──────── Dataset excerpt ────────
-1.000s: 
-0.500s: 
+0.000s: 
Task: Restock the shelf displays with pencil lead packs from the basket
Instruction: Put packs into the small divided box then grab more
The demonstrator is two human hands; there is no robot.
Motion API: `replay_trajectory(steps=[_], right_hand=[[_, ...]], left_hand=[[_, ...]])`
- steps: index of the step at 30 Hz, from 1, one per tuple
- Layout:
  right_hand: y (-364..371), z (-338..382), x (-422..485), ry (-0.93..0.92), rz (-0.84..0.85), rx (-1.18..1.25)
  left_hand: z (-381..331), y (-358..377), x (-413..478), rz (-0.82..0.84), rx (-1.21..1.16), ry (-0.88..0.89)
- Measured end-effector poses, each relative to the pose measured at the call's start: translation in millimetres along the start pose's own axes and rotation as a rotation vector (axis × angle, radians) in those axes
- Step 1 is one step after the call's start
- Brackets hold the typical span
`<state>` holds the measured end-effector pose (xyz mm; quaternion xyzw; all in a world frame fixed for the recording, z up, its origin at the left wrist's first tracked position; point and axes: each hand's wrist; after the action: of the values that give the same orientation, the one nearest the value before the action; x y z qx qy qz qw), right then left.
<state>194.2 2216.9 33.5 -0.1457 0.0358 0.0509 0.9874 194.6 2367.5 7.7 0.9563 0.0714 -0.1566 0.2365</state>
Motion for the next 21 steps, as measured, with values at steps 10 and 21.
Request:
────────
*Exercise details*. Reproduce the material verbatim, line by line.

*Task output*.
-1.000s: 
-0.500s: 
+0.000s: 
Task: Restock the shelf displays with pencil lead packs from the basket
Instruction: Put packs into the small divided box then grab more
The demonstrator is two human hands; there is no robot.
Motion API: `replay_trajectory(steps=[_], right_hand=[[_, ...]], left_hand=[[_, ...]])`
- steps: index of the step at 30 Hz, from 1, one per tuple
- Layout:
  right_hand: y (-364..371), z (-338..382), x (-422..485), ry (-0.93..0.92), rz (-0.84..0.85), rx (-1.18..1.25)
  left_hand: z (-381..331), y (-358..377), x (-413..478), rz (-0.82..0.84), rx (-1.21..1.16), ry (-0.88..0.89)
- Measured end-effector poses, each relative to the pose measured at the call's start: translation in millimetres along the start pose's own axes and rotation as a rotation vector (axis × angle, radians) in those axes
- Step 1 is one step after the call's start
- Brackets hold the typical span
`<state>` holds the measured end-effector pose (xyz mm; quaternion xyzw; all in a world frame fixed for the recording, z up, its origin at the left wrist's first tracked position; point and axes: each hand's wrist; after the action: of the values that give the same orientation, the one nearest the value before the action; x y z qx qy qz qw), right then left.
<state>194.2 2216.9 33.5 -0.1457 0.0358 0.0509 0.9874 194.6 2367.5 7.7 0.9563 0.0714 -0.1566 0.2365</state>
Motion for the next 21 steps, as measured, with values at steps 10 and 21.
Request:

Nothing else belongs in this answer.